Thats not exactly true. There are a plethora of theories where the universe is modelled as cyclical.
Take the Big crunch that presupposes that all matter will eventually come back together, or the notion that even the heat death scenario will eventually collapse the time space framework till everything reverts to a 0 dimension dot just to explode yet again.

The fundamental problem is that matter cannot be erased.
It can be converted into energy and vice versa, but it cannot be simply “deleted”.
And if your premise is that nothing can be truly erased, then you will very quickly arrive at the conclusion that “nonexistence” is in fact not a function of reality, because it cannot not exist.

Reality has no moral framework. You cannot commit a crime against it.
2 weeks from now a wandering planet will impact with earth and everything will be goan. Who committed a crime then and against whom?
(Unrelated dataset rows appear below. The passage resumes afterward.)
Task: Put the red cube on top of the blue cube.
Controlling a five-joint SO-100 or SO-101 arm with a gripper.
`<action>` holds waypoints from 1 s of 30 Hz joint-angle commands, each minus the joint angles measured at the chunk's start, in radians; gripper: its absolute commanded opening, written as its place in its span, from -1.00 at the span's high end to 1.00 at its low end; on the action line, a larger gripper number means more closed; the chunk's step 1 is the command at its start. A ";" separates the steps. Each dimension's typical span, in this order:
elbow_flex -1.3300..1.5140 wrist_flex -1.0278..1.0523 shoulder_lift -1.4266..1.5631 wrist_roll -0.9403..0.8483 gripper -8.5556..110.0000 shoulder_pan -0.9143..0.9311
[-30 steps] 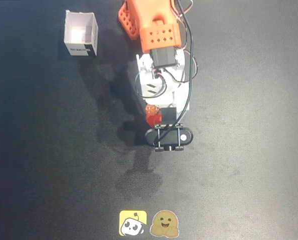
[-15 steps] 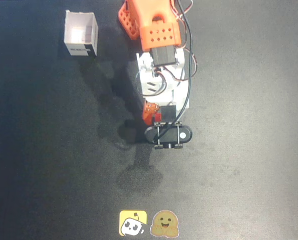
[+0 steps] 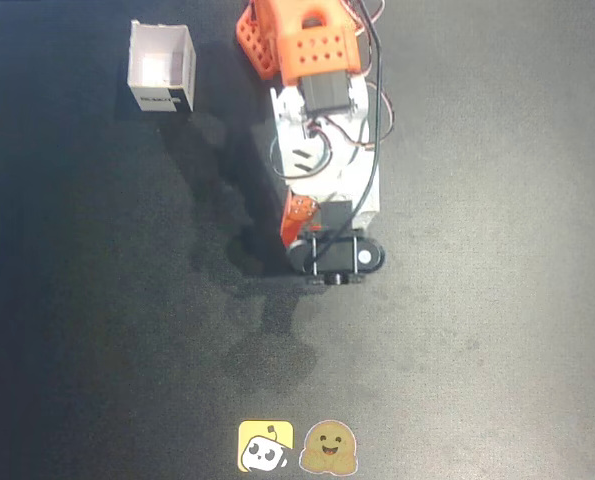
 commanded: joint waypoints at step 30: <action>0.110 0.503 0.936 -0.255 0.85 0.132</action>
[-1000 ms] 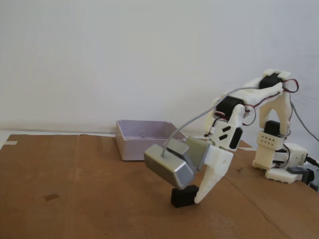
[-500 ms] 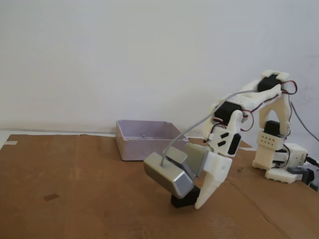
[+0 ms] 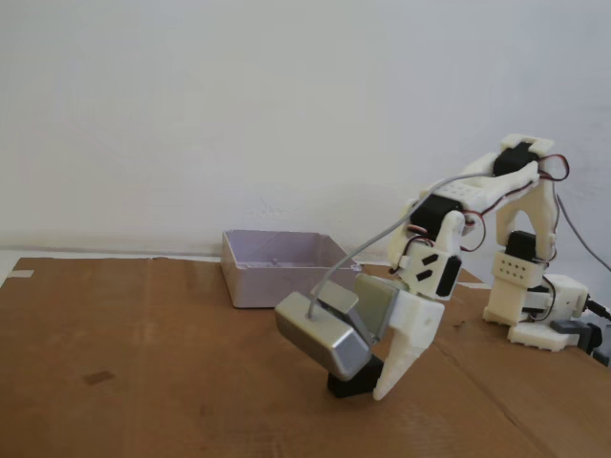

Heck, not even life itself has a moral framework.
The closest thing to that would be survival of the fittest, which really doesnt give half a damn about suffering or death, it just wants to go on perpetuating it’s own existence for the sake of existing.
And if its done, its done. There is no echo, no applause after the curtains fall.

Its a decent idea and perfectly valid, but value is still assigned by yourself. Not by the universe, not by reality, not by life or anything else.
The assumption that life is precious because its rare is a value system that is important to you, not to reality.

But from a societal perspective: Sure. This idea is beneficial. It comes to the same conclusion as many other before it, that life is precious and should be prioritized instead of disregarded.